◆ **Exercise goal**:
All lines from the one containing "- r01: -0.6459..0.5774" through the end of the data below are to be transcribed exactly. Leave out the rest.

◆ **Given material**:

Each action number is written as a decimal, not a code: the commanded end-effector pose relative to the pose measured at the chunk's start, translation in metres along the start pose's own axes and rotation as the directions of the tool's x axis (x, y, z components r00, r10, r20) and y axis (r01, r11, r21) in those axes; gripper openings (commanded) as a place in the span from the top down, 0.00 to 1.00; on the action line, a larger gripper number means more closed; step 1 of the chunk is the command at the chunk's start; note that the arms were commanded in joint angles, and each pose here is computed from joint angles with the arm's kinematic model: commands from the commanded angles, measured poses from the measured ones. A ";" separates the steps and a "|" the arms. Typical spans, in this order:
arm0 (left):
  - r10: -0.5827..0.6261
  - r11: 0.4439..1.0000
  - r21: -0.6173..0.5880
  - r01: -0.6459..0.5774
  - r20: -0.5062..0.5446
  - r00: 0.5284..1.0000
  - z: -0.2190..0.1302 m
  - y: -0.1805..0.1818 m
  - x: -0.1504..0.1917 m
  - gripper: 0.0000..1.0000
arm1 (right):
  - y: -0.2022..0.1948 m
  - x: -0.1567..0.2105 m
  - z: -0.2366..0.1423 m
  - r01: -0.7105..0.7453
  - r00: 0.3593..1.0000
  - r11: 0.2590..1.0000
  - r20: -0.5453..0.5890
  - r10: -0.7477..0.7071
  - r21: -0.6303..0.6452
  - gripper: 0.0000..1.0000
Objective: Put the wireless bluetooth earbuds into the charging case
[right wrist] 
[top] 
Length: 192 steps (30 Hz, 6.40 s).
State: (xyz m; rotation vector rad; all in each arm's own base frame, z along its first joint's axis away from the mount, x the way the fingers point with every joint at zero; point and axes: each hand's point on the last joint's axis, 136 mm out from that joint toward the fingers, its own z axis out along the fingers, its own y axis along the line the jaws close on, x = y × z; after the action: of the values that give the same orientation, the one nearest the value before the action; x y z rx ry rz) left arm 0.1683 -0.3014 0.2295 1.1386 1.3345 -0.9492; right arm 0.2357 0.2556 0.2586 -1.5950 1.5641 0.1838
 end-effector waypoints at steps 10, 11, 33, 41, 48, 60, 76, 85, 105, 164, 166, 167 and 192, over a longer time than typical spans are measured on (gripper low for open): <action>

◆ **Output for this task**:
  - r01: -0.6459..0.5774
  - r20: -0.5062..0.5446
  - r00: 0.5284..1.0000
  - z: -0.2190..0.1302 m
  - y: -0.1805..0.1818 m
  - x: -0.1504..0.1917 m
  - gripper: 0.0000..1.0000
arm1 (right):
  - y: -0.2022..0.1948 m
  - x: -0.1567..0.2105 m
  - z: -0.2366..0.1423 m
  - r01: -0.7105..0.7453
  - r00: 0.3593..1.0000
  - r11: 0.2590..1.0000
  - r20: -0.5453..0.5890
  - r10: -0.7477..0.7071
  - r21: -0.6303..0.6452
  - gripper: 0.0000..1.0000
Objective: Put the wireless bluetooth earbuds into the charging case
[right wrist] 
[top] 
Length: 192 steps (30 Hz, 6.40 s).
State: (xyz m; rotation vector rad; all in each arm's own base frame, z along its first joint's axis away from the mount, x the way the fingers point with every joint at zero; point and axes: each hand's point on the last joint's axis, 136 mm out from that joint toward the fingers, its own z axis out along the fingers, its own y axis along the line the jaws close on, x = y × z; after the action: of the values that give the same orientation, the one nearest the value before the action; x y z rx ry rz) left arm 0.1683 -0.3014 0.2295 1.1386 1.3345 -0.9492; right arm 0.2357 0.2556 0.2586 -1.5950 1.5641 0.1838
 end-effector waypoints at steps 10, 11, 33, 41, 48, 60, 76, 85, 105, 164, 166, 167 and 192, over a longer time than typical spans are measured on (gripper low for open): <action>

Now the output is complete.